スーザン・ヒル 著 幸田敦子 訳 「ぼくはお城の王様だ」


おそらく私が今まで読んできた本の中で一番恐ろしい作品かもしれない。

11歳の子の罪深い心理を描写した衝撃作!
11歳のエドモントのお屋敷に母と一緒に居候することになってから、同じ年のチャールズの地獄が始まった。エドモントのチャールズへの執拗ないじめの始まりだ!

という説明のとおり、描かれているのは子供の純粋な悪意である。
それはもうどうしようもない悪意なのである。


子供の世界を大人は見守っているつもりだけど、そんなことは不可能に近い。
子供の感覚を保っていると思っていても、人間は子供のときにしか感じられない世界の色を忘れていくものだ。

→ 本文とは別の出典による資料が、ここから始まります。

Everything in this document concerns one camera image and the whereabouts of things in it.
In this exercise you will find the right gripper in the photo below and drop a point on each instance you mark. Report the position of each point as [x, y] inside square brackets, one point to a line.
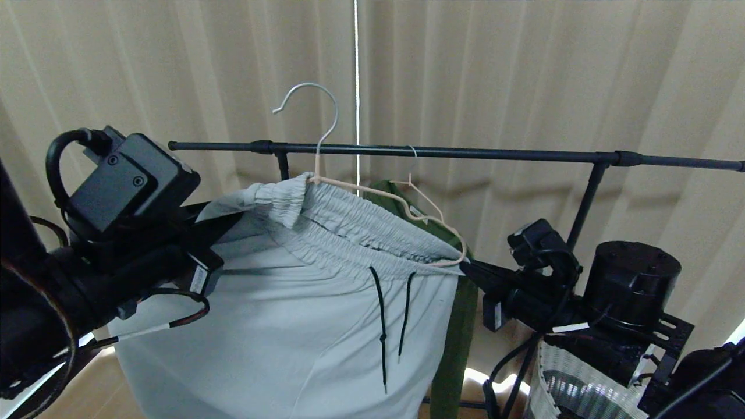
[535, 308]

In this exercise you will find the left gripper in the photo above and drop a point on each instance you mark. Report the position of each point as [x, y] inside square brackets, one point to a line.
[139, 279]

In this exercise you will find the green printed T-shirt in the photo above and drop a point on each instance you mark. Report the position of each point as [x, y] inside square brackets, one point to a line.
[460, 349]

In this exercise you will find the pale blue-grey garment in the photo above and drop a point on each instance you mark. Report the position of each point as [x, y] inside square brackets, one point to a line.
[279, 326]

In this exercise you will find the pink clothes hanger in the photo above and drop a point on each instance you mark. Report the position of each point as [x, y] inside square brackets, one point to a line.
[316, 166]
[428, 202]

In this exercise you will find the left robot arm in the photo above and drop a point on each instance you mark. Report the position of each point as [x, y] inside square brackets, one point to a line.
[29, 314]

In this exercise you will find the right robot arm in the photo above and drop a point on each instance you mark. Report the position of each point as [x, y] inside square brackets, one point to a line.
[631, 285]

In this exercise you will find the white laundry basket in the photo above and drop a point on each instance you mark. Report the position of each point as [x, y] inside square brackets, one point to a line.
[582, 390]

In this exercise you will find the black clothes rack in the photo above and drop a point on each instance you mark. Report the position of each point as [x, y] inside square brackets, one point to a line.
[495, 154]

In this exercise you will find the beige curtain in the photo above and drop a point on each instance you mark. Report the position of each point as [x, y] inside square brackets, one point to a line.
[524, 70]

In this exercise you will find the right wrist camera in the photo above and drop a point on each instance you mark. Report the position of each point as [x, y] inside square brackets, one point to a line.
[538, 241]

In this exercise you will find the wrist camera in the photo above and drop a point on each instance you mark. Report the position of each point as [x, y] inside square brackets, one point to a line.
[134, 180]
[538, 241]

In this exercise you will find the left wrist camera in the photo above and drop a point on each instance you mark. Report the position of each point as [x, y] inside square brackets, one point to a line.
[134, 180]

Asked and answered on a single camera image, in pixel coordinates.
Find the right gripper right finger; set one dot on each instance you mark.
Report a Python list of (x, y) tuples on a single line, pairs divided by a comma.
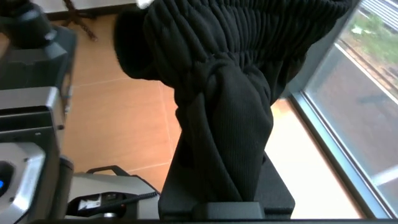
[(280, 199)]

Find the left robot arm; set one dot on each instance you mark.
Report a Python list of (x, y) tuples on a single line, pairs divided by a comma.
[(31, 56)]

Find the window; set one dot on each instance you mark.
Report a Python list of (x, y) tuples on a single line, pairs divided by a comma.
[(357, 109)]

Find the black garment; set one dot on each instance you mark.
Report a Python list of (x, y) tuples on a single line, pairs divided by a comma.
[(233, 109)]

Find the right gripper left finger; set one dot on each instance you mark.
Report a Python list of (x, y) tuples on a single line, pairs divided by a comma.
[(174, 202)]

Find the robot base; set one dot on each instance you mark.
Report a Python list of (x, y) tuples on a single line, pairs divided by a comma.
[(28, 130)]

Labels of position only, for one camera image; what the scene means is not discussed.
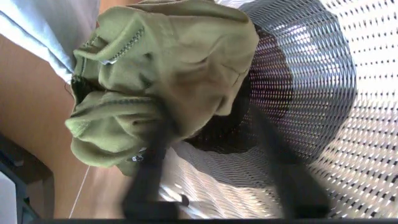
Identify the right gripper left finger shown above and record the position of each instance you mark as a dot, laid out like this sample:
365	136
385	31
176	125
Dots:
149	174

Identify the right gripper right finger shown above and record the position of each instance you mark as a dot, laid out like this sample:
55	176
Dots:
292	180

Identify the green garment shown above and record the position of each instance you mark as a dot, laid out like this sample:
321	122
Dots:
171	62

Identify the white laundry basket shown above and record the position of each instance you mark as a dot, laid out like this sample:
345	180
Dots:
342	93

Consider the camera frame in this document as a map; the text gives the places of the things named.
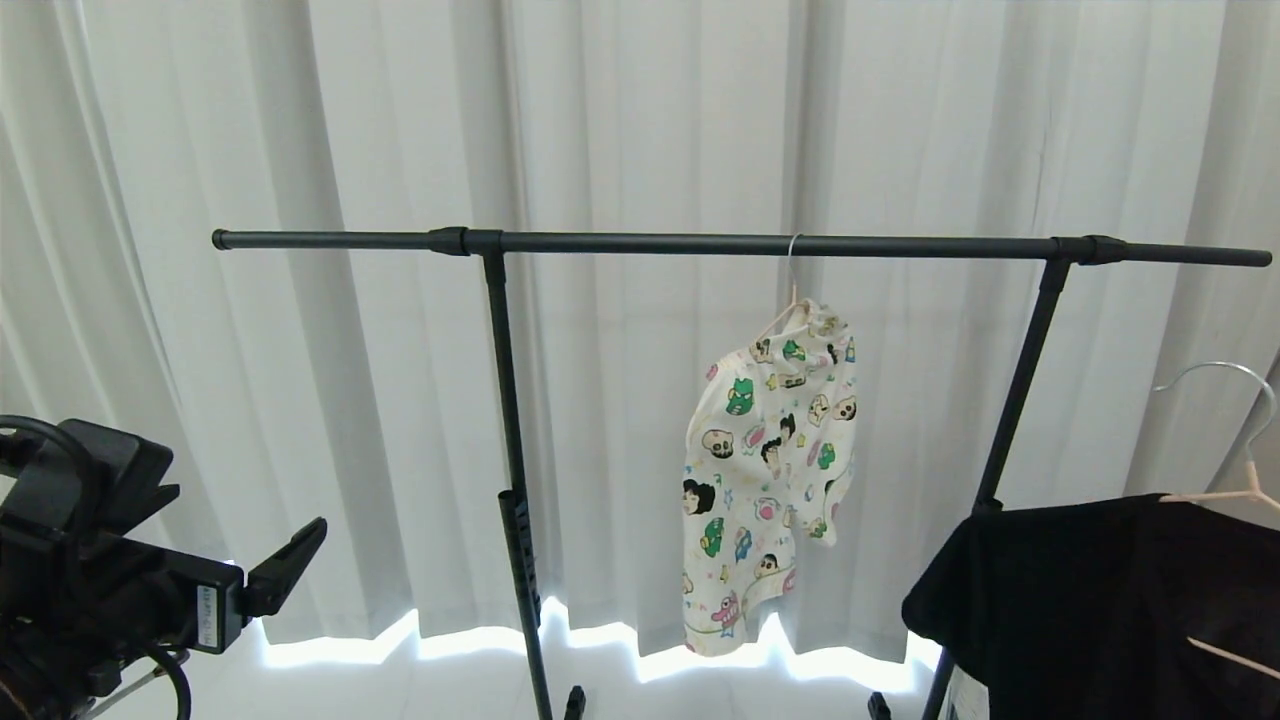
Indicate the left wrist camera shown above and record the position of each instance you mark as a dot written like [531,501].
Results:
[90,470]

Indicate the pink clothes hanger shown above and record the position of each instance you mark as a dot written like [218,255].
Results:
[1250,470]
[793,270]

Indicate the cream printed garment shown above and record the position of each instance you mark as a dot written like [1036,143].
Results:
[770,480]

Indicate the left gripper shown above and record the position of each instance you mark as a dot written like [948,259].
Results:
[160,600]

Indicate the black garment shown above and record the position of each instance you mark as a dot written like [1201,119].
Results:
[1060,600]

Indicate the black clothes rack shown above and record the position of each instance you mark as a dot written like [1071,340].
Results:
[700,243]

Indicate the white curtain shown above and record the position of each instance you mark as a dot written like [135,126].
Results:
[600,120]

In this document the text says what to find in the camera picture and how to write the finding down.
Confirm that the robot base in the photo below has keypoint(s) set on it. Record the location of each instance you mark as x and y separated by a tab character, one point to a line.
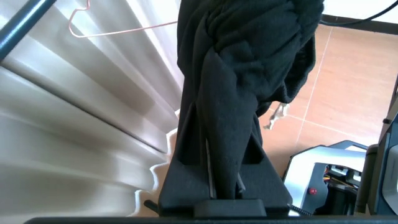
308	165

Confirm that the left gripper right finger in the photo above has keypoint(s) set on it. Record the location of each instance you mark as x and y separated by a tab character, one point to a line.
267	183

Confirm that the beige curtain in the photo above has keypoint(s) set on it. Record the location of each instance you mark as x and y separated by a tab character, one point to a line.
77	109

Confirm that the pink clothes hanger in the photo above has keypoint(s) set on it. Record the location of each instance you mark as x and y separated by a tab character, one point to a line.
124	31

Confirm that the black clothes rack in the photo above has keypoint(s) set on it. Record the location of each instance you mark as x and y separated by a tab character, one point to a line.
18	28

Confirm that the black shorts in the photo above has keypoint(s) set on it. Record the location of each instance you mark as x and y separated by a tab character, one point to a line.
242	62

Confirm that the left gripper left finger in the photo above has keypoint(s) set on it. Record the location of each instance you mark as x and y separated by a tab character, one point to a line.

大人にとってはささいなことも、子供にとっては世界の終わりを意味するほどに深刻だったりする。
そして子供の子供に対する悪意は、純粋ゆえにとてつもなく悪だったりする。
そういう子供の世界があるということを再認識させられる作品だ。


読者を選ぶと作者が言っているとおり、内容はかなり厳しい。
読後感の悪さは尋常じゃない。
ただ親になる人は子供にしか見えない世界があることを忘れてもらっては困るので、読んでおくべき。
ただ、この後味の悪さはしばらく消えない。。。